#### Work order
For the entries below, state how many lines include the string "find", and write nothing besides that number.
** Opening Data to examine block **
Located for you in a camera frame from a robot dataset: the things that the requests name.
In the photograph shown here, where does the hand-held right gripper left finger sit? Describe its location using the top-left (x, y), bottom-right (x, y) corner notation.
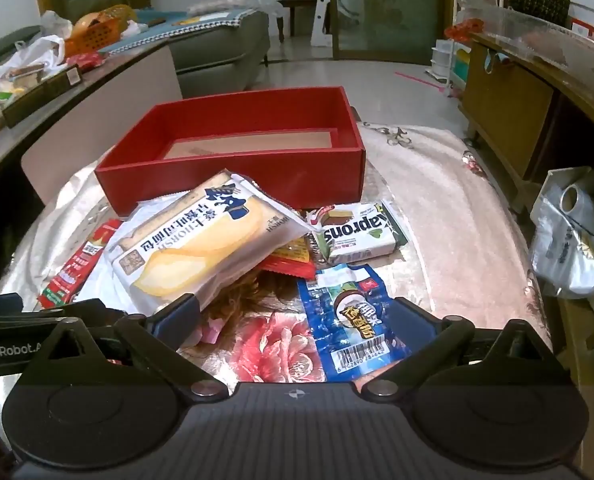
top-left (24, 294), bottom-right (227, 403)

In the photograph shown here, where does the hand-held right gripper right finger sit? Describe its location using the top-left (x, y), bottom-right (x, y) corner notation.
top-left (361, 297), bottom-right (553, 402)

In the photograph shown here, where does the long red snack packet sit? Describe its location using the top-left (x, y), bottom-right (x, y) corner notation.
top-left (37, 219), bottom-right (124, 309)

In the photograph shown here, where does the blue snack packet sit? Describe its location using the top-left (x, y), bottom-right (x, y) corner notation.
top-left (297, 263), bottom-right (414, 378)

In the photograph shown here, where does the white yellow bread packet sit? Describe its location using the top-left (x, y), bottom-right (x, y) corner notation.
top-left (104, 170), bottom-right (318, 317)

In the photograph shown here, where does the green white wafer packet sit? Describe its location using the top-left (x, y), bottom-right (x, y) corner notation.
top-left (307, 200), bottom-right (409, 266)

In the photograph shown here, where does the red orange packet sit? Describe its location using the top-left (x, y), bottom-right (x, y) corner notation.
top-left (262, 237), bottom-right (318, 281)

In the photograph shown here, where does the red cardboard box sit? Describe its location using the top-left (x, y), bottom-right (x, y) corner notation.
top-left (94, 86), bottom-right (367, 216)

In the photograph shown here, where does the white plastic bag with rolls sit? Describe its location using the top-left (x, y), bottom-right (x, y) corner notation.
top-left (527, 166), bottom-right (594, 316)

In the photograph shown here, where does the dark green box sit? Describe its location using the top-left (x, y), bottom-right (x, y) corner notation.
top-left (0, 65), bottom-right (82, 128)

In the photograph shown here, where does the wooden cabinet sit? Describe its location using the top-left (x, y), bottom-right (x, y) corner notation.
top-left (460, 32), bottom-right (594, 211)

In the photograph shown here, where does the grey coffee table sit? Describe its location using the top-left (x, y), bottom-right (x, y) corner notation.
top-left (0, 37), bottom-right (183, 206)

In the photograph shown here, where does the pink stick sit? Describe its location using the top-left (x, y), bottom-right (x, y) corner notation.
top-left (394, 71), bottom-right (453, 93)

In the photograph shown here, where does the grey sofa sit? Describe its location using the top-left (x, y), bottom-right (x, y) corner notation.
top-left (0, 10), bottom-right (270, 98)

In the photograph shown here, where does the white plastic shopping bag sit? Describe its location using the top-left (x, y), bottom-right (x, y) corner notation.
top-left (0, 35), bottom-right (68, 126)

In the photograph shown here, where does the white plastic container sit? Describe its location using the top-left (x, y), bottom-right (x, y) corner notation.
top-left (431, 40), bottom-right (470, 86)

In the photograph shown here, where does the orange plastic basket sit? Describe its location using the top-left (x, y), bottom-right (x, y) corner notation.
top-left (64, 4), bottom-right (138, 57)

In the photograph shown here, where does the blue sofa cover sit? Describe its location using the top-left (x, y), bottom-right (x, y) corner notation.
top-left (99, 7), bottom-right (265, 56)

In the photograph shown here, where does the clear plastic bag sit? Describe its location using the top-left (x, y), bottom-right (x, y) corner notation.
top-left (39, 10), bottom-right (72, 37)
top-left (187, 0), bottom-right (283, 17)

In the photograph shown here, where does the red ornament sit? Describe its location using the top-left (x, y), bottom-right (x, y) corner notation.
top-left (444, 19), bottom-right (485, 42)

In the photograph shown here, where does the white perforated panel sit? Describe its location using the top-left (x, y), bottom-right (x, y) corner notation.
top-left (309, 0), bottom-right (335, 50)

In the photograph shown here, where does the dark woven basket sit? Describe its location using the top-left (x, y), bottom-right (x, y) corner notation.
top-left (510, 0), bottom-right (570, 26)

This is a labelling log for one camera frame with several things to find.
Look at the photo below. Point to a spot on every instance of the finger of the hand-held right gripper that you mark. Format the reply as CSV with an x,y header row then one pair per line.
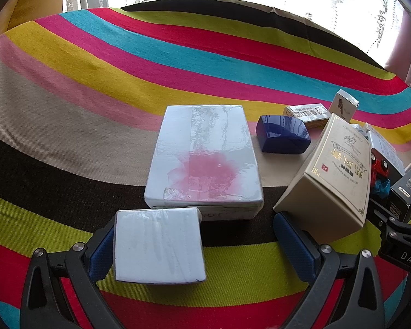
x,y
397,228

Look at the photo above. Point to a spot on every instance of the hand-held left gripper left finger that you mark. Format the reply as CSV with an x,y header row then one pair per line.
x,y
101,251

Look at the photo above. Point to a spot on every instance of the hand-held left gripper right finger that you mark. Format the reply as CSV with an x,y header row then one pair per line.
x,y
291,243

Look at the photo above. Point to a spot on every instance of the black box with lock print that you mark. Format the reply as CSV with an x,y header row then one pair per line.
x,y
406,192

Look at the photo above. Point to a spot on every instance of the small plain white box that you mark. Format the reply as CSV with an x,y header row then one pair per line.
x,y
157,243

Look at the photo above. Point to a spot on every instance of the red toy truck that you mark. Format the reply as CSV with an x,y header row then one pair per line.
x,y
379,169

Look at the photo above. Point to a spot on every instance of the tall beige box gold print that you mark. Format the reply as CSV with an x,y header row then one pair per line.
x,y
332,178

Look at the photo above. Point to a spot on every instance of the white printed carton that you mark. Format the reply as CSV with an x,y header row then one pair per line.
x,y
385,147

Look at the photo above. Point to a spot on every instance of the large white box pink stain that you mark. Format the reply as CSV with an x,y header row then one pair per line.
x,y
203,157

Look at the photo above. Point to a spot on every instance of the slim white and gold box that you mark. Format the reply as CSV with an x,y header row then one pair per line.
x,y
306,115

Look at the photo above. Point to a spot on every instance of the glossy blue box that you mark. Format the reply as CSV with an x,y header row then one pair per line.
x,y
282,134

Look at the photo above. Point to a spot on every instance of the small box with figure print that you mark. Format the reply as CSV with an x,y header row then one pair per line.
x,y
346,104

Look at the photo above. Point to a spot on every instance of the striped colourful tablecloth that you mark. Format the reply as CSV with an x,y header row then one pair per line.
x,y
89,75

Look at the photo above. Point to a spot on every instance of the yellow leather sofa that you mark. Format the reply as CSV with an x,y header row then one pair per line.
x,y
37,0

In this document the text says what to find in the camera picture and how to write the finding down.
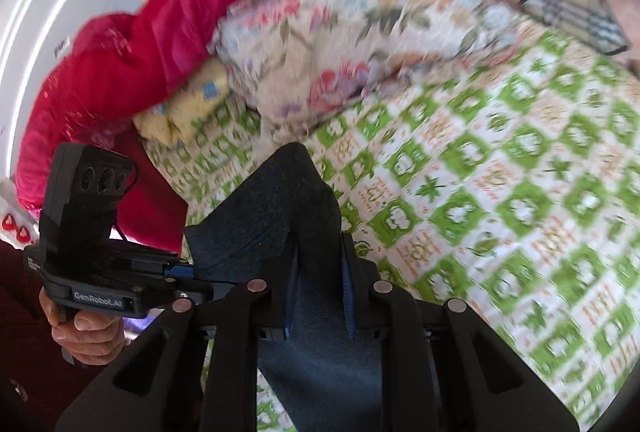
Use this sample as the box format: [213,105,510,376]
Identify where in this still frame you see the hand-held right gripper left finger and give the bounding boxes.
[54,237,301,432]

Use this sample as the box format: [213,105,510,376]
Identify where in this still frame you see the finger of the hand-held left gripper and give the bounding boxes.
[162,262,201,281]
[145,279,238,313]

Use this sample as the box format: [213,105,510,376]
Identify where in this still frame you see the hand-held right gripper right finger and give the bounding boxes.
[340,232,581,432]

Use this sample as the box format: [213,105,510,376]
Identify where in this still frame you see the dark navy pants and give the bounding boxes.
[184,143,441,432]

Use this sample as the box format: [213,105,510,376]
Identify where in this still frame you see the person's left forearm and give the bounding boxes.
[0,242,101,432]

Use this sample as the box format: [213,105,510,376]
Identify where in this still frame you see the person's left hand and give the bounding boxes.
[39,287,126,367]

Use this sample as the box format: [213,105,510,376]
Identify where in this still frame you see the white cloth with red hearts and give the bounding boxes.
[0,182,41,245]

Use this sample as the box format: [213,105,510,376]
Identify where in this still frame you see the pale yellow printed cloth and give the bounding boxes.
[132,57,236,145]

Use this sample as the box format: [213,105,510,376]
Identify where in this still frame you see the green checkered printed bedsheet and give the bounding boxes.
[140,22,640,432]

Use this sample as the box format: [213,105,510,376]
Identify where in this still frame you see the floral ruffled quilt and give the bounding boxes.
[207,0,521,138]

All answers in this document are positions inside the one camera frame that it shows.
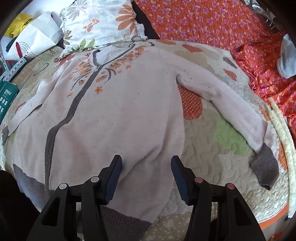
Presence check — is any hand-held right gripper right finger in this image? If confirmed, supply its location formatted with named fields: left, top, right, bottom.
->
left=171, top=156, right=266, bottom=241

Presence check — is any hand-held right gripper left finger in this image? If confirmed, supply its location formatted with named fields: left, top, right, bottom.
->
left=26, top=155, right=123, bottom=241

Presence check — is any pink embroidered zip sweater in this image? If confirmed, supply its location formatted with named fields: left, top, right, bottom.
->
left=2, top=39, right=280, bottom=230

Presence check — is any quilted heart patchwork bedspread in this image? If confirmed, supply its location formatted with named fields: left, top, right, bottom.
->
left=0, top=39, right=296, bottom=241

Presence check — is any green cardboard box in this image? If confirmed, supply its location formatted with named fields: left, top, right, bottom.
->
left=0, top=80, right=20, bottom=123

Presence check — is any light blue shapes box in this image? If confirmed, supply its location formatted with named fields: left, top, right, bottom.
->
left=0, top=57, right=28, bottom=81

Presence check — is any dark cloth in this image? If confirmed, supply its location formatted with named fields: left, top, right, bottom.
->
left=132, top=0, right=160, bottom=40

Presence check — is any white floral pillow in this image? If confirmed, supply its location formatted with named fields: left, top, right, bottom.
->
left=59, top=0, right=147, bottom=58

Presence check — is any white paper bag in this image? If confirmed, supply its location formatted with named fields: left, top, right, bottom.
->
left=5, top=11, right=65, bottom=63

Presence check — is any grey sock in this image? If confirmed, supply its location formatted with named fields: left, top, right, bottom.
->
left=277, top=34, right=296, bottom=78

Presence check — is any orange floral sheet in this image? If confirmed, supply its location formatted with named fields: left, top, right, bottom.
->
left=134, top=0, right=296, bottom=135

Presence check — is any yellow plastic bag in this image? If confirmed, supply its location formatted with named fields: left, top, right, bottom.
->
left=3, top=13, right=35, bottom=39

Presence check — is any silver foil sheet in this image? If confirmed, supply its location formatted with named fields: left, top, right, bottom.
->
left=245, top=0, right=278, bottom=30

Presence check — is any cream foam cord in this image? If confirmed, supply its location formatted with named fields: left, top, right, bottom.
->
left=268, top=97, right=296, bottom=172
** Closing Data to examine block **
#### Task result
2